(DATA PROVIDED)

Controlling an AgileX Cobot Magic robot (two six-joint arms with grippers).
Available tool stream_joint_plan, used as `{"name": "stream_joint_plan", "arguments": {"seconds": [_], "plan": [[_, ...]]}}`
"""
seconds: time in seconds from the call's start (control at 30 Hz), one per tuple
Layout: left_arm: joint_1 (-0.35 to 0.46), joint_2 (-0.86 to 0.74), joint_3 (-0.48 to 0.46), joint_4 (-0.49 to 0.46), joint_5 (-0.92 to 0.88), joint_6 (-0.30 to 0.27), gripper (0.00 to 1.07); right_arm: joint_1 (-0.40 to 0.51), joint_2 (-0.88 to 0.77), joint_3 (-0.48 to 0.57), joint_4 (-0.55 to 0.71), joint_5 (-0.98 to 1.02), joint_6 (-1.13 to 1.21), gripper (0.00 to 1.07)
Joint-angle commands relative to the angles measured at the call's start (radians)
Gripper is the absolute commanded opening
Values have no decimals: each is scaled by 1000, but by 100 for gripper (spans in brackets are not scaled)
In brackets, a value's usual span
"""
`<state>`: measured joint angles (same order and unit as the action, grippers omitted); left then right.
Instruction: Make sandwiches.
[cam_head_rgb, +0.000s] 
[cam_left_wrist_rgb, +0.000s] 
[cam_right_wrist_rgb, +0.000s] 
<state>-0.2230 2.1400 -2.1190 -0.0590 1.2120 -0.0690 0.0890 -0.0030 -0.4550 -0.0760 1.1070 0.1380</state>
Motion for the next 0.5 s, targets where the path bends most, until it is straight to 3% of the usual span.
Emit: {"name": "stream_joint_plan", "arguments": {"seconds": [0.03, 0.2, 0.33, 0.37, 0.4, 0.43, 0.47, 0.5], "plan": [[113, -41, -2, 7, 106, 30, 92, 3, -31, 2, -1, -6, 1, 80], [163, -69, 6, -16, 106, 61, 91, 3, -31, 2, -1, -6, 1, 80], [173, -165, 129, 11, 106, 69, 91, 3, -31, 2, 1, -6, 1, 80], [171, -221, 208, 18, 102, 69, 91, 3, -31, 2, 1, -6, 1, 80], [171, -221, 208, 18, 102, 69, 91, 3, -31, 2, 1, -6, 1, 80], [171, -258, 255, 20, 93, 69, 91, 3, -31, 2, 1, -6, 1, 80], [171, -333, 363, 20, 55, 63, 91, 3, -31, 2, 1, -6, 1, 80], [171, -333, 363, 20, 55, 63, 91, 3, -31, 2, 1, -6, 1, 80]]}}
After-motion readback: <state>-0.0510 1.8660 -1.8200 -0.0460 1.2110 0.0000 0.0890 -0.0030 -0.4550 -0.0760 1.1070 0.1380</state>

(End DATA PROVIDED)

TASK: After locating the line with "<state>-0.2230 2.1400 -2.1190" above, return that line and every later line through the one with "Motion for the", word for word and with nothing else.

EXERCISE RESULT:
<state>-0.2230 2.1400 -2.1190 -0.0590 1.2120 -0.0690 0.0890 -0.0030 -0.4550 -0.0760 1.1070 0.1380</state>
Motion for the next 0.5 s, targets where the path bends most, until it is straight to 3% of the usual span.

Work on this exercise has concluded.